How to complete this task: Keep every line of the data below that has the string "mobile" and present those lines.
= Beginning of Section =
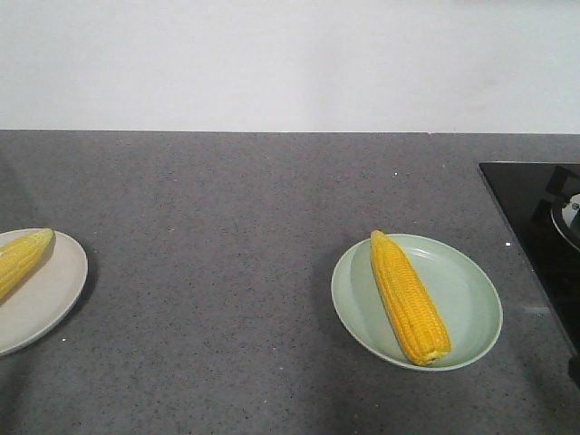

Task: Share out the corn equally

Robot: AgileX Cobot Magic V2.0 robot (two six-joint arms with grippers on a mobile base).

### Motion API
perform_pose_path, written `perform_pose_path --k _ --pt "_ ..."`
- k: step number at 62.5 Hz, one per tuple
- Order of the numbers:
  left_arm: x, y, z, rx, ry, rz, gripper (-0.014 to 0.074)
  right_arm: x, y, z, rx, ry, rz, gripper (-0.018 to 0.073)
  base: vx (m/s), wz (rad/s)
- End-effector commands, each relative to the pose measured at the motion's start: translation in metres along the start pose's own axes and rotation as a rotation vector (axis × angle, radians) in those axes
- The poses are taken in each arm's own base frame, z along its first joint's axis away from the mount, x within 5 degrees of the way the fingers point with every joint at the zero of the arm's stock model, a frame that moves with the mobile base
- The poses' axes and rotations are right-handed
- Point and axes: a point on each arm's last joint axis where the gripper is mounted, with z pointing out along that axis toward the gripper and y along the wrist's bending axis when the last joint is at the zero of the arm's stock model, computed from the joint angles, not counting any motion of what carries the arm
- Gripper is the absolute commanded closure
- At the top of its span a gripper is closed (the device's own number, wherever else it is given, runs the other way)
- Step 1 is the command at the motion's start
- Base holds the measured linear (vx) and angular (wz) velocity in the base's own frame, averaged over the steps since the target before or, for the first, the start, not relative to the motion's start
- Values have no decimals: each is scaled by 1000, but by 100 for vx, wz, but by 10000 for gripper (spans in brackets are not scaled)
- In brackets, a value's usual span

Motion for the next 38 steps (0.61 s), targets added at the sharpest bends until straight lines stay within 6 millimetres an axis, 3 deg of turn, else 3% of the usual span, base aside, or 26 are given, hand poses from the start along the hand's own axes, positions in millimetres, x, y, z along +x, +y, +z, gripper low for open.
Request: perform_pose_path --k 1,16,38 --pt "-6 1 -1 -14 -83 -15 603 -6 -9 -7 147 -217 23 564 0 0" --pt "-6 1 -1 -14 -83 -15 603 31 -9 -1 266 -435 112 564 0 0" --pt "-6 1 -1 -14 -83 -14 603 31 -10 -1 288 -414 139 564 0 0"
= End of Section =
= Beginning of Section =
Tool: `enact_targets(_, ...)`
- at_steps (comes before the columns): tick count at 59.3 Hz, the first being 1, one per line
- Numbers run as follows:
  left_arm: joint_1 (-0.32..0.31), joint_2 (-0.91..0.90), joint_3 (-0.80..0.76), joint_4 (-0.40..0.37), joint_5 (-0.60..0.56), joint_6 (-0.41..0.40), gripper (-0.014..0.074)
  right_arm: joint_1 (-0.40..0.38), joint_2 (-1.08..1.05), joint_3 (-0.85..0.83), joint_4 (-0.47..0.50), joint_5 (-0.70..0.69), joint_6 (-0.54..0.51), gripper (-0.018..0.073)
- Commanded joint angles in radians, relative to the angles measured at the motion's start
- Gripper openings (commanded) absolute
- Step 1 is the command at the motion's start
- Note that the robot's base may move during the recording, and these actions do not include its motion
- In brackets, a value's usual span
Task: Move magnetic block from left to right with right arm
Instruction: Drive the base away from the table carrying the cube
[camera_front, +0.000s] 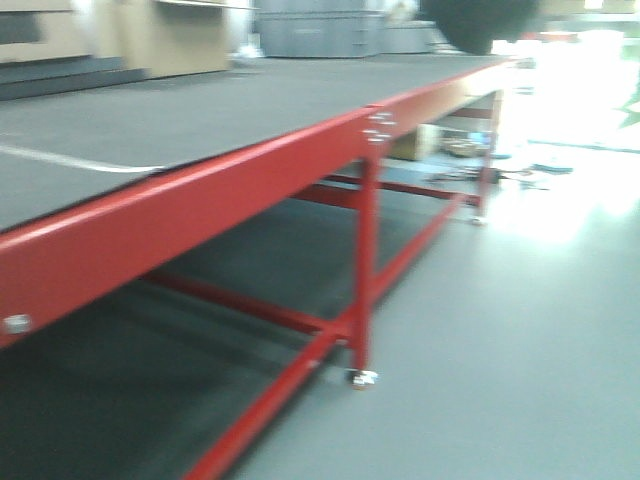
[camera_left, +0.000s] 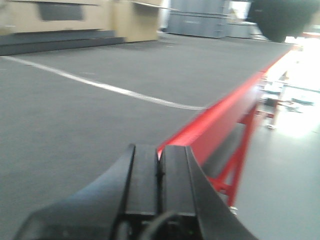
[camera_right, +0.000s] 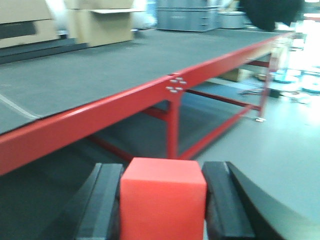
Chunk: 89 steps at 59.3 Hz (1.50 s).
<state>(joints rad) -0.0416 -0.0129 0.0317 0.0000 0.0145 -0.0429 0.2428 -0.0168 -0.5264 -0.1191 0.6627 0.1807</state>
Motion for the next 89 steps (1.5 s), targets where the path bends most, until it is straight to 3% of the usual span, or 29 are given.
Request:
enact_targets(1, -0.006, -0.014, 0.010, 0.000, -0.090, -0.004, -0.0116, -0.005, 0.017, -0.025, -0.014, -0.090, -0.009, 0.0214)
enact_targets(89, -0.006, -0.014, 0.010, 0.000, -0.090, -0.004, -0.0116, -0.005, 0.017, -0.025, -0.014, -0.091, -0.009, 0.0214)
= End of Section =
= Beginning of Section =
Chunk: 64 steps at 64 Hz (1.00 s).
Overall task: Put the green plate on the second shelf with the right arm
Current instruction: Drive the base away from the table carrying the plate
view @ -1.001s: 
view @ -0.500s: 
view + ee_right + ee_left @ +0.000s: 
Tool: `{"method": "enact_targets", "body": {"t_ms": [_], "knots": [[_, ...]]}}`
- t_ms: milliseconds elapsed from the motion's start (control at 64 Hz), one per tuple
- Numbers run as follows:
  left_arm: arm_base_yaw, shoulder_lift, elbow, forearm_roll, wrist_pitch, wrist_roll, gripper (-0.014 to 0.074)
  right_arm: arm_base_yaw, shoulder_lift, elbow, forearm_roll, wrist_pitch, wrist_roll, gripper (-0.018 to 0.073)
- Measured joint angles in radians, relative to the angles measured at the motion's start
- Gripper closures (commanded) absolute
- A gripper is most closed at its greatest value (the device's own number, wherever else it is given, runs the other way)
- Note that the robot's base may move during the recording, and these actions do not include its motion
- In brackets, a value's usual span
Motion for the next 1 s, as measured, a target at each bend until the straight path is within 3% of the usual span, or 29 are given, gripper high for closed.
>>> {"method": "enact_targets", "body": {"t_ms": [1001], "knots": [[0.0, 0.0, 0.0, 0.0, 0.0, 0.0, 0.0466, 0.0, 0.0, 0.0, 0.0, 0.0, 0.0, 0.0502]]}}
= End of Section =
Solution to this problem:
Robot: AgileX Cobot Magic V2.0 robot (two six-joint arms with grippers on a mobile base).
- The poses are taken in each arm's own base frame, z along its first joint's axis away from the mount, x within 5 degrees of the way the fingers point with every joint at the zero of the arm's stock model, a frame that moves with the mobile base

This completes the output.